# UCP sample corpus
A small synthesized dataset used by the demos in `../demo/` and useful as a sanity check for your local install. Everything here is fake (no real client material, no real conversations) and license-clean.
## What's in here
```
samples/
├── notes/
│ ├── rust-error-handling.md Working notes — Result, ?, anyhow, thiserror
│ ├── q3-planning-meeting.md Synthesized meeting notes with decisions + action items
│ └── postgres-vacuum-tuning.md Operational notes on autovacuum + bloat
├── code/
│ └── rate_limiter.rs Token bucket implementation (~80 LOC)
└── conversations/
└── claude-conversations.json Synthesized 5-conversation Claude export (~20 turns)
```
## How to use
```bash
# Index everything
ucp-local index samples/notes samples/code
# Ingest the conversation history
ucp-local ingest-conversations samples/conversations/claude-conversations.json
# Try some demo questions
ucp-local search "Kafka rebalancing"
ucp-local ask "what did I figure out about Postgres VACUUM tuning?"
ucp-local ask "what were the decisions in Q3 planning?"
ucp-local ask "how do I sign a Rust binary for macOS?"
```
Each demo question is designed to have a clean answer in the corpus — useful for verifying your install and for filming demos that consistently produce good output.

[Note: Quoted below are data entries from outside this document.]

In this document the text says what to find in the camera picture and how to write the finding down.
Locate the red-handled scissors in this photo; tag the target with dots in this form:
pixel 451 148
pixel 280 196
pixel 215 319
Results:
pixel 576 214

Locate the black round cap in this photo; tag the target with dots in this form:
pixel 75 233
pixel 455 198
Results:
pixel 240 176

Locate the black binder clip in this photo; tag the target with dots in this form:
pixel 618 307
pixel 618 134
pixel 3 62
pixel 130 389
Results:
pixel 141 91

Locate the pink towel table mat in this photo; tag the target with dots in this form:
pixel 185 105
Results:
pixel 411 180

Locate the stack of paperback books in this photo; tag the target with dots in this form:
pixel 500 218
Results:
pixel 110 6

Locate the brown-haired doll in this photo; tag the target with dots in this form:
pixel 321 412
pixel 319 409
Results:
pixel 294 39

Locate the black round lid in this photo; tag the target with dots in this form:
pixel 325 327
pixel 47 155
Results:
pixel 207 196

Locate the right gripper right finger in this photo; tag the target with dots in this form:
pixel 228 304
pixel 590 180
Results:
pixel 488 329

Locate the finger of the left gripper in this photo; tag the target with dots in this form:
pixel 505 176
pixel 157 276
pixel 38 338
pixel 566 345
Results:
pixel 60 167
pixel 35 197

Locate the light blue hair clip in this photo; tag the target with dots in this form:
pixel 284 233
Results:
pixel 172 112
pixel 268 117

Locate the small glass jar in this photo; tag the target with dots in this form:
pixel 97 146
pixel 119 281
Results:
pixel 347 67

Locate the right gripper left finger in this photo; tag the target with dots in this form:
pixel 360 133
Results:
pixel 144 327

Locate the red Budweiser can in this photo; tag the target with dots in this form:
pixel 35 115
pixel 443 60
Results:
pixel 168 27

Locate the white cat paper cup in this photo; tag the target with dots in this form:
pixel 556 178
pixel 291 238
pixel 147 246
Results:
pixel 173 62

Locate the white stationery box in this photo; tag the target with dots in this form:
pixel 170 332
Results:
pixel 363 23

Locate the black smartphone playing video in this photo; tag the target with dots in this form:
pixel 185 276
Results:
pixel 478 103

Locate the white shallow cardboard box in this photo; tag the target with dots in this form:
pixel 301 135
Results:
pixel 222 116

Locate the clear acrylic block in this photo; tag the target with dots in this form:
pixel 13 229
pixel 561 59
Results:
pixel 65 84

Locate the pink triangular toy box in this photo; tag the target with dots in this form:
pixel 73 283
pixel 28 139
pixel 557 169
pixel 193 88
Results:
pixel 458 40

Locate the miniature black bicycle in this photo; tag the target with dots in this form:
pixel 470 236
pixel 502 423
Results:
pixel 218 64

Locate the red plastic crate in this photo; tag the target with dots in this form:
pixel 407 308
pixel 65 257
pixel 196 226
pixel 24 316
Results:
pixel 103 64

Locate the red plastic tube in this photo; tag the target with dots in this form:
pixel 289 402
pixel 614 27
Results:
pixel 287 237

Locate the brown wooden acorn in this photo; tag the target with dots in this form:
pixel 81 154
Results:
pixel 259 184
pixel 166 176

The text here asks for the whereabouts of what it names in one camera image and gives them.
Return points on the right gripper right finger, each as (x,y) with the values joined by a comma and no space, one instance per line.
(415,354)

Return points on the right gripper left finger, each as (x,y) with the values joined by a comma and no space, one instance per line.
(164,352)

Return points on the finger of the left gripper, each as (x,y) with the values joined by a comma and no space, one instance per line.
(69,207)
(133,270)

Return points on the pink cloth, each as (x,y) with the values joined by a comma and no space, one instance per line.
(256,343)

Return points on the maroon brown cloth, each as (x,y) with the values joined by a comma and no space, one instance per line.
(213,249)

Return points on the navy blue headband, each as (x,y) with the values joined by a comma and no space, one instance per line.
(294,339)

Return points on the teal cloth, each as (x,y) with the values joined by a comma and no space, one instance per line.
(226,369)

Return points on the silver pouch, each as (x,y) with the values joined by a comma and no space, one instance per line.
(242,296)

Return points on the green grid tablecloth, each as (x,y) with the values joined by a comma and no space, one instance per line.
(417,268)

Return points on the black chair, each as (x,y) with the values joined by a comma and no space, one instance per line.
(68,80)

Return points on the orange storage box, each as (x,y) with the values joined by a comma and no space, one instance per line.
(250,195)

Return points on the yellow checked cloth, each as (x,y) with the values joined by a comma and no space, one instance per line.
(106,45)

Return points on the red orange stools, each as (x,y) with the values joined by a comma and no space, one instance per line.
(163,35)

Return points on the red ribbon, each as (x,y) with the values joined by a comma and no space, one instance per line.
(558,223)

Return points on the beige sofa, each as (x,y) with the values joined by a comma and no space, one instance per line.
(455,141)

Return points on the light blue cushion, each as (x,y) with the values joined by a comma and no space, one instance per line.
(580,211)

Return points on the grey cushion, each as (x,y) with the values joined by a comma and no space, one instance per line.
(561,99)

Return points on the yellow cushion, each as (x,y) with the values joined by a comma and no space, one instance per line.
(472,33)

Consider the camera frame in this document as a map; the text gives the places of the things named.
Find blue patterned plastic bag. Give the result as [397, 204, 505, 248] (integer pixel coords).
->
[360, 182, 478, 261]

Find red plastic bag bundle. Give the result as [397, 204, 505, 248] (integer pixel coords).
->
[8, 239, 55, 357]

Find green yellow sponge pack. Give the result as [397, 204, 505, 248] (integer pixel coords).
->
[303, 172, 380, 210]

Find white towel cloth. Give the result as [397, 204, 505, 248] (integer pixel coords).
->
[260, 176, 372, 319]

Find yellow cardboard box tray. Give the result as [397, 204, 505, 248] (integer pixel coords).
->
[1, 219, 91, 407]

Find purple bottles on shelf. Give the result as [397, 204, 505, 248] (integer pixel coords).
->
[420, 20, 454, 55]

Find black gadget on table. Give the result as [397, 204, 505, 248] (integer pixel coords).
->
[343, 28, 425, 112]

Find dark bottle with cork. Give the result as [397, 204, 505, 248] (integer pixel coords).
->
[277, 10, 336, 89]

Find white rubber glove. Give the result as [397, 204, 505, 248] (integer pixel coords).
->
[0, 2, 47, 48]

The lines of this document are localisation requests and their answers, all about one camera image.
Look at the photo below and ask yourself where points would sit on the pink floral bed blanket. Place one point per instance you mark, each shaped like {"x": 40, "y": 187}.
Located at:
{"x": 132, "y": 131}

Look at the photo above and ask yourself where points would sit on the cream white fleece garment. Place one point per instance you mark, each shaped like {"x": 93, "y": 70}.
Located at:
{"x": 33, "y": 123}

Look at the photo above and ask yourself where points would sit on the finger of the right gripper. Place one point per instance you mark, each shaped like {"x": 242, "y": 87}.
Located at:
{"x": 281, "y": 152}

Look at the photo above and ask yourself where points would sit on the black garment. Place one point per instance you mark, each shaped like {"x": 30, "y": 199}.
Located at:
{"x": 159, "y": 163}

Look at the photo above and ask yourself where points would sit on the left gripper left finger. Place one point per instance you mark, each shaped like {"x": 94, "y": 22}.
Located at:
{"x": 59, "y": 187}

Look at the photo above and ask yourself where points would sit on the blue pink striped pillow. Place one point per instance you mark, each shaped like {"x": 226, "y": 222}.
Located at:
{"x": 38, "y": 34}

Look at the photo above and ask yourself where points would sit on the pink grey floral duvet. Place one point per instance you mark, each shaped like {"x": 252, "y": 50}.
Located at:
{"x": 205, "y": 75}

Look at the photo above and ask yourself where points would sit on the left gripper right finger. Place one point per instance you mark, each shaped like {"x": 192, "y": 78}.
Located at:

## Topics covered in the conversations.json
- Kafka consumer rebalancing (3-4 turns)
- Postgres VACUUM tuning (2 turns)
- macOS code signing for Rust CLIs (2 turns)
- Designing Rust derive macros (3 turns)
- Setting up SSO at a small startup (2 turns)
## PDFs
No PDF is shipped in this folder — binary fixtures bloat the repo and stale fast. To exercise PDF support, drop any digitally-generated PDF into `samples/` and re-index. Suggested public-domain options:
- The Rust Book (rendered to PDF from mdBook output)
- Any arxiv paper, e.g. https://arxiv.org/pdf/1706.03762 (Attention Is All You Need)
- Project Gutenberg's epub-to-PDF exports
## Note on the "synthesized" claim
Everything in `notes/` and `conversations/` was hand-written for this corpus. None of it represents real client work, real conversations, or real internal documents. The technical content is accurate but generic enough to demo without confusion.